Exercise instructions: Write out each record below exactly as it appears, with no pictures.

Saved data entries:
'''

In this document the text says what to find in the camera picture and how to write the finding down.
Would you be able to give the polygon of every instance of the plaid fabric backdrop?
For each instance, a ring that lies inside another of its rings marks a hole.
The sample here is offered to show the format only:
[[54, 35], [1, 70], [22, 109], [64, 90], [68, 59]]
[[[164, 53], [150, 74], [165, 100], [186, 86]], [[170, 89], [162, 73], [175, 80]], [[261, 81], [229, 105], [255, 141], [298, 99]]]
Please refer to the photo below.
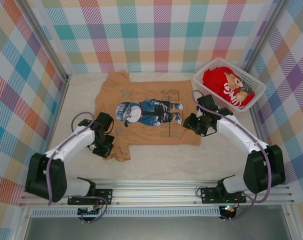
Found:
[[14, 0], [1, 0], [0, 240], [13, 232], [29, 159], [45, 151], [62, 86]]
[[255, 109], [266, 139], [283, 151], [303, 224], [303, 0], [291, 0], [251, 74], [267, 86]]
[[[41, 3], [50, 23], [44, 22], [33, 0], [29, 0], [62, 63], [65, 60], [46, 24], [53, 25], [76, 72], [196, 72], [217, 57], [232, 63], [243, 61], [251, 44], [252, 48], [256, 46], [277, 0]], [[265, 4], [271, 5], [270, 11], [261, 16]], [[255, 27], [259, 19], [260, 30]]]

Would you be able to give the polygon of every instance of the cartoon figure print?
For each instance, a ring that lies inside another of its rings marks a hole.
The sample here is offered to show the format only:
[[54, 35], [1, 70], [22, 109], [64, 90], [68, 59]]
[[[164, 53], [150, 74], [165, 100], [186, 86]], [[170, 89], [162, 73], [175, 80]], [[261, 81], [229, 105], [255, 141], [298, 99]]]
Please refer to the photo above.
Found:
[[147, 99], [139, 103], [122, 102], [116, 108], [116, 119], [123, 121], [126, 128], [128, 124], [132, 123], [142, 123], [147, 126], [157, 127], [163, 123], [170, 123], [172, 120], [176, 120], [181, 125], [181, 114], [170, 111], [182, 111], [183, 109], [184, 107], [181, 103], [171, 103], [170, 101], [156, 99]]

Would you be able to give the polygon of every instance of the laundry basket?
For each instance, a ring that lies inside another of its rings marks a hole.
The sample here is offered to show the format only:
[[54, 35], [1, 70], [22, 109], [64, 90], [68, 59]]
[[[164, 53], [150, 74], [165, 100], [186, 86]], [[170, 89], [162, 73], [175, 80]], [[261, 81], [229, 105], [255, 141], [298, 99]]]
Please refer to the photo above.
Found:
[[[215, 68], [219, 67], [228, 67], [233, 72], [240, 77], [240, 80], [243, 83], [246, 83], [248, 86], [251, 87], [251, 89], [254, 91], [255, 96], [253, 99], [247, 103], [247, 105], [239, 109], [237, 106], [232, 105], [230, 102], [223, 99], [221, 96], [217, 95], [215, 92], [210, 90], [208, 87], [204, 86], [203, 84], [203, 76], [204, 72], [208, 69], [213, 70]], [[255, 77], [251, 76], [247, 72], [241, 70], [239, 67], [231, 64], [230, 62], [226, 61], [225, 59], [222, 59], [220, 57], [215, 58], [214, 60], [207, 63], [204, 67], [202, 67], [193, 77], [193, 80], [196, 82], [198, 90], [202, 91], [204, 95], [211, 94], [216, 104], [218, 104], [222, 108], [228, 108], [233, 113], [243, 113], [246, 112], [249, 108], [251, 108], [254, 103], [257, 102], [257, 100], [264, 94], [266, 91], [266, 85], [256, 79]]]

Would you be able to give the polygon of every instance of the red garment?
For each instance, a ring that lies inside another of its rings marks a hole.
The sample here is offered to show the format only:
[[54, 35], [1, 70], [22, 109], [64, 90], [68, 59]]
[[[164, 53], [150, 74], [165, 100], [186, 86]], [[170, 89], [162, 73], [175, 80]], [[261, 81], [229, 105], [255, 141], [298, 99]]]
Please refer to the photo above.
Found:
[[243, 109], [253, 99], [255, 93], [253, 90], [250, 90], [250, 92], [248, 92], [248, 96], [244, 101], [238, 101], [236, 99], [236, 95], [244, 91], [242, 90], [242, 87], [238, 87], [235, 90], [230, 89], [225, 73], [232, 74], [240, 79], [229, 67], [222, 66], [217, 67], [214, 70], [208, 69], [205, 71], [202, 78], [203, 84], [214, 93], [225, 99], [227, 102], [240, 109]]

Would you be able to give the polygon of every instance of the white mat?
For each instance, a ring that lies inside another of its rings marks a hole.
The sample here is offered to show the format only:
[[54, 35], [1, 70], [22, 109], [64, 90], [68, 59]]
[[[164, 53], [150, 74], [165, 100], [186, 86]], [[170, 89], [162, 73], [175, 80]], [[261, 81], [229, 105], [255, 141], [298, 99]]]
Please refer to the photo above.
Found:
[[[192, 80], [194, 73], [131, 73], [132, 82]], [[71, 134], [73, 117], [84, 111], [94, 112], [94, 100], [107, 73], [76, 73], [72, 76], [51, 147]], [[239, 122], [255, 133], [250, 112], [237, 116]], [[131, 160], [103, 160], [84, 149], [66, 168], [70, 177], [123, 180], [218, 180], [242, 174], [247, 154], [240, 152], [221, 133], [203, 137], [200, 146], [132, 145]]]

'''

Answer space:
In this document the text says what to find in the camera picture and how to write the finding down.
Would you be able to give the polygon of every instance of the plaid fabric backdrop?
For each instance, a ring that lies inside another of its rings marks a hole.
The sample here is offered to show the format only:
[[54, 35], [1, 70], [22, 109], [64, 90], [68, 59]]
[[[164, 53], [150, 74], [165, 100], [186, 86]], [[170, 89], [162, 73], [175, 80]], [[261, 81], [229, 105], [255, 141], [298, 99]]]
Please refer to the photo below.
Found:
[[14, 0], [1, 0], [0, 240], [13, 232], [29, 159], [45, 151], [62, 86]]
[[255, 109], [266, 139], [283, 151], [303, 224], [303, 0], [291, 0], [251, 74], [267, 86]]
[[[41, 3], [50, 23], [44, 22], [33, 0], [29, 0], [62, 63], [65, 60], [46, 24], [53, 25], [76, 72], [196, 72], [217, 57], [232, 63], [243, 61], [251, 44], [252, 48], [256, 46], [277, 0]], [[265, 4], [271, 5], [270, 11], [261, 16]], [[255, 27], [259, 19], [260, 30]]]

Would you be able to give the polygon of every instance of the cartoon figure print?
For each instance, a ring that lies inside another of its rings marks a hole.
The sample here is offered to show the format only:
[[54, 35], [1, 70], [22, 109], [64, 90], [68, 59]]
[[[164, 53], [150, 74], [165, 100], [186, 86]], [[170, 89], [162, 73], [175, 80]], [[261, 81], [229, 105], [255, 141], [298, 99]]]
Please refer to the photo above.
Found:
[[147, 99], [139, 103], [122, 102], [116, 108], [116, 119], [123, 121], [126, 128], [128, 124], [132, 123], [142, 123], [147, 126], [157, 127], [163, 123], [170, 123], [172, 120], [176, 120], [181, 125], [181, 114], [170, 111], [182, 111], [183, 109], [184, 107], [181, 103], [171, 103], [170, 101], [156, 99]]

Would you be able to give the polygon of every instance of the laundry basket?
For each instance, a ring that lies inside another of its rings marks a hole.
The sample here is offered to show the format only:
[[54, 35], [1, 70], [22, 109], [64, 90], [68, 59]]
[[[164, 53], [150, 74], [165, 100], [186, 86]], [[170, 89], [162, 73], [175, 80]], [[261, 81], [229, 105], [255, 141], [298, 99]]]
Please refer to the photo above.
Found:
[[[215, 68], [219, 67], [228, 67], [233, 72], [240, 77], [240, 80], [243, 83], [246, 83], [248, 86], [251, 87], [251, 89], [254, 91], [255, 96], [253, 99], [247, 103], [247, 105], [239, 109], [237, 106], [232, 105], [230, 102], [223, 99], [221, 96], [217, 95], [215, 92], [210, 90], [208, 87], [204, 86], [203, 84], [203, 76], [204, 72], [208, 69], [213, 70]], [[255, 77], [251, 76], [247, 72], [241, 70], [239, 67], [231, 64], [230, 62], [226, 61], [225, 59], [222, 59], [220, 57], [215, 58], [214, 60], [207, 63], [204, 67], [202, 67], [193, 77], [193, 80], [196, 82], [198, 90], [202, 91], [204, 95], [211, 94], [216, 104], [218, 104], [222, 108], [228, 108], [233, 113], [243, 113], [246, 112], [249, 108], [251, 108], [254, 103], [257, 102], [257, 100], [264, 94], [266, 91], [266, 85], [256, 79]]]

Would you be able to give the polygon of every instance of the red garment?
For each instance, a ring that lies inside another of its rings marks a hole.
The sample here is offered to show the format only:
[[54, 35], [1, 70], [22, 109], [64, 90], [68, 59]]
[[[164, 53], [150, 74], [165, 100], [186, 86]], [[170, 89], [162, 73], [175, 80]], [[261, 81], [229, 105], [255, 141], [298, 99]]]
Please refer to the photo above.
Found:
[[243, 109], [253, 99], [255, 93], [253, 90], [250, 90], [250, 92], [248, 92], [248, 96], [244, 101], [238, 101], [236, 99], [236, 95], [244, 91], [242, 90], [242, 87], [238, 87], [235, 90], [230, 89], [225, 73], [232, 74], [240, 79], [229, 67], [222, 66], [217, 67], [214, 70], [208, 69], [205, 71], [202, 78], [203, 84], [214, 93], [225, 99], [227, 102], [240, 109]]

Would you be able to give the polygon of every instance of the white mat?
For each instance, a ring that lies inside another of its rings marks a hole.
The sample here is offered to show the format only:
[[54, 35], [1, 70], [22, 109], [64, 90], [68, 59]]
[[[164, 53], [150, 74], [165, 100], [186, 86]], [[170, 89], [162, 73], [175, 80]], [[261, 81], [229, 105], [255, 141], [298, 99]]]
Please refer to the photo above.
Found:
[[[192, 80], [194, 73], [131, 73], [132, 82]], [[71, 134], [73, 117], [84, 111], [94, 112], [94, 100], [107, 73], [76, 73], [72, 76], [51, 147]], [[239, 122], [255, 133], [250, 112], [237, 116]], [[131, 160], [103, 160], [84, 149], [66, 168], [70, 177], [123, 180], [218, 180], [242, 174], [247, 154], [240, 152], [221, 133], [203, 137], [200, 146], [132, 145]]]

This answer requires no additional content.